I think I will be on a strict diet of water and celery for a few days!


----------



## Customisbetter (Sep 28, 2010)

I know somebody else is on this path, and I wish both of you the best of luck. 

Although i can't say that Celery and water is the best diet. Throw some grains and yogurt in there.


----------



## cwhitey2 (Sep 28, 2010)

i wouldn't eat anything for week 








all i can say is water, water, water and more water...its the best thing for you


----------



## trb (Sep 28, 2010)

Thanks. I did something like this about 8 years ago. Yep, plenty of water and cut back on carbs. The first week or so seems to be the hardest. Once I got in a groove, just looking at unhealthy food made me sick. Maybe I'll use this thread to track my status and at the end, share some new gear pics!


----------



## teqnick (Sep 28, 2010)

Eat small portions throughout the day and drink water like a champ!

Breakfast 
-One egg white
- Piece of whole wheat toast w/ jelly

Lunch
- Turkey Sandwich with lite mayo
- Yogurt or granola bar

Lunch 2
-Fruit cup 
-Granola bar 2

Dinner
-Grilled chicken breast
- Small portion of brown rice


----------



## Despised_0515 (Sep 28, 2010)

Heck yeah man! Somewhere within this year, I've fallen off my usual exercising and diet but I really miss the feeling of looking at or even tasting anything like a burger or soda and getting kinda nauseous. All that stuff really isn't good for you at all and I'm starting up running again today!

We await your reward NGD


----------



## PeteyG (Sep 28, 2010)

Customisbetter said:


> I know somebody else is on this path



Is that my ears burning? Yes I think it is 

I'm doing the PRECISE same thing man, I say precise, I'm losing weight so as to get an Axe-FX Ultra, albeit I have to lose 56 pounds, whoop!


----------



## Mordacain (Sep 28, 2010)

I should make note of this idea....problem is my wife will probably want something similar for herself...
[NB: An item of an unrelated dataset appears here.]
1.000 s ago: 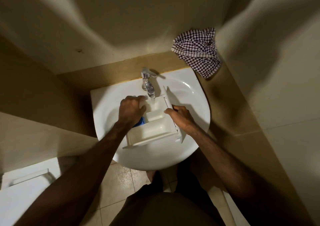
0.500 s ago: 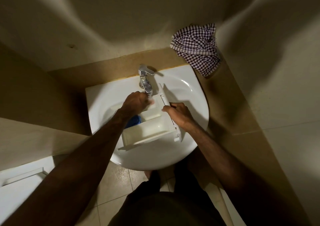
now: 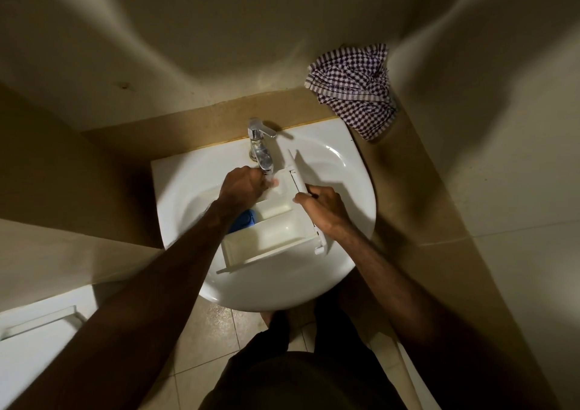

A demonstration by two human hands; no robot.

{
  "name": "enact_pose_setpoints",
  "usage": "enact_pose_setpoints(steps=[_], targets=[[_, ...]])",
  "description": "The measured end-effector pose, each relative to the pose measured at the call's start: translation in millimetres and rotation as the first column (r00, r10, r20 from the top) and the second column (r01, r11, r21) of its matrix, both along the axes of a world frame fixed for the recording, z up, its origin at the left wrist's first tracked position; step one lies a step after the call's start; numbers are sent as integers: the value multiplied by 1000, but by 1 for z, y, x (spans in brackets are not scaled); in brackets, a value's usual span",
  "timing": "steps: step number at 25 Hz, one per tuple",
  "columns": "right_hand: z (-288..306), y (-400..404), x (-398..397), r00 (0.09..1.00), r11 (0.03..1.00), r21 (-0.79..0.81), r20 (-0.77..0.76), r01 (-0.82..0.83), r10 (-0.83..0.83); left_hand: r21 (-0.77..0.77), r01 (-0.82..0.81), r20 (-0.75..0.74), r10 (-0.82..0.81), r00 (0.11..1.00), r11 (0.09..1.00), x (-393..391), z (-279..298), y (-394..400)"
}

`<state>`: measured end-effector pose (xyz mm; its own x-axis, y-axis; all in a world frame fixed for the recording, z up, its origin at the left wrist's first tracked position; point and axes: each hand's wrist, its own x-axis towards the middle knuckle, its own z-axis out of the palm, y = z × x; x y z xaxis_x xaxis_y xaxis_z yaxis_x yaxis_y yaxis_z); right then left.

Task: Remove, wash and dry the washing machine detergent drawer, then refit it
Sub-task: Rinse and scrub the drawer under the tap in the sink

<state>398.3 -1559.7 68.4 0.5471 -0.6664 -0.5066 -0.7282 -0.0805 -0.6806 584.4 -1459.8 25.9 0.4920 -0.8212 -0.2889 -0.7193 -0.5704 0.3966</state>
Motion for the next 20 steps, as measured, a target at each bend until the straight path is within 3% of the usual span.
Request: enact_pose_setpoints(steps=[3,7,11,14,16,20], targets=[[1,4,1,998,997,-41,-25,-58,57,46,12,-109,-7,994,999,2,-1,11],[2,7,-3,999,999,6,-25,-41,41,-61,22,78,-17,997,998,-7,-4,18],[2,9,-7,1000,999,-24,-12,-24,23,-22,-88,32,89,996,996,-9,6,6],[4,13,-7,999,996,-84,4,-34,34,7,-107,99,106,989,994,-9,17,7],[2,18,-10,999,996,-89,24,-32,35,-68,-104,212,116,970,992,-21,17,20],[-10,20,-19,996,995,-84,79,52,-46,-437,-137,308,291,906,889,-58,1,55]])
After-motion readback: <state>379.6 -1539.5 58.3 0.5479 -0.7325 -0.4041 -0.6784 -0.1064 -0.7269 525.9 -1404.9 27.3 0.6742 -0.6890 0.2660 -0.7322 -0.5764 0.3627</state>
but then again....thin wife + axe-fx ultra... double-sexy! Fair trade I think.


----------



## Customisbetter (Sep 28, 2010)

PeteyG said:


> Is that my ears burning? Yes I think it is
> 
> I'm doing the PRECISE same thing man, I say precise, I'm losing weight so as to get an Axe-FX Ultra, albeit I have to lose 56 pounds, whoop!


----------



## Explorer (Sep 28, 2010)

Three little words: Action Hero Body.

It's a book by Jorgen de Mey, and it has a pretty great program for getting into shape. The brutal exercise on which a lot of the results rely is called the Cart, and uses a treadmill to simulate pushing a cart uphill. The first book, available for almost nothing from Amazon in hardback used, gives amazing results.

I'm also a fan of the books of Kurt Brungardt, who did that first Abs of Steel video (remember that?). The Complete Book of Abs has a pretty good program in it; I was surprised the first time I developed a six-pack, as I had never done so with all the years of martial arts. He also has a book dealing with butt and legs, and arms and shoulders. (I'm sorry he didn't cover the chest in that one.)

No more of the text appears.